EXERCISE: First find the line containing "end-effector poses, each" in the data, then set it down exactly along with every line after it, through the last.

◇ ◇ ◇ ◇ ◇

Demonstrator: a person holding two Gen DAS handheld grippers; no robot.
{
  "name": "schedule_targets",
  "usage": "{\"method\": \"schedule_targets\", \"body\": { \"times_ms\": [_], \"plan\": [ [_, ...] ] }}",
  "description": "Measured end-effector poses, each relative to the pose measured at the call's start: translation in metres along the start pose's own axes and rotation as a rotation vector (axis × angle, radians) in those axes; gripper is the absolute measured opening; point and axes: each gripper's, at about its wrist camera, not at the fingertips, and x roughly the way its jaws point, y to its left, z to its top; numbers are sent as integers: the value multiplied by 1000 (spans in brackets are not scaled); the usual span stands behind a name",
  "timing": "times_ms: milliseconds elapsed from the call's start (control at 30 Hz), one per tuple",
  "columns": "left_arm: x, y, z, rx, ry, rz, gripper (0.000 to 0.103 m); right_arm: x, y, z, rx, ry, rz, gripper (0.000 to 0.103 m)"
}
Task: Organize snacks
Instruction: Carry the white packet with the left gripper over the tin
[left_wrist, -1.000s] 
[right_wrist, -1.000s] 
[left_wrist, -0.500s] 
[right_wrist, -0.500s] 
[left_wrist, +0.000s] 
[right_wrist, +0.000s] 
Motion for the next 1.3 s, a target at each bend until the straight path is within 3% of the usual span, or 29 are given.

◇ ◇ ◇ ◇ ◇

WRITTEN SOLUTION:
  "description": "Measured end-effector poses, each relative to the pose measured at the call's start: translation in metres along the start pose's own axes and rotation as a rotation vector (axis × angle, radians) in those axes; gripper is the absolute measured opening; point and axes: each gripper's, at about its wrist camera, not at the fingertips, and x roughly the way its jaws point, y to its left, z to its top; numbers are sent as integers: the value multiplied by 1000 (spans in brackets are not scaled); the usual span stands behind a name",
  "timing": "times_ms: milliseconds elapsed from the call's start (control at 30 Hz), one per tuple",
  "columns": "left_arm: x, y, z, rx, ry, rz, gripper (0.000 to 0.103 m); right_arm: x, y, z, rx, ry, rz, gripper (0.000 to 0.103 m)"
}
Task: Organize snacks
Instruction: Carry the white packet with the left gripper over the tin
[left_wrist, -1.000s] 
[right_wrist, -1.000s] 
[left_wrist, -0.500s] 
[right_wrist, -0.500s] 
[left_wrist, +0.000s] 
[right_wrist, +0.000s] 
Motion for the next 1.3 s, a target at each bend until the straight path is within 3% of the usual span, or 29 are given.

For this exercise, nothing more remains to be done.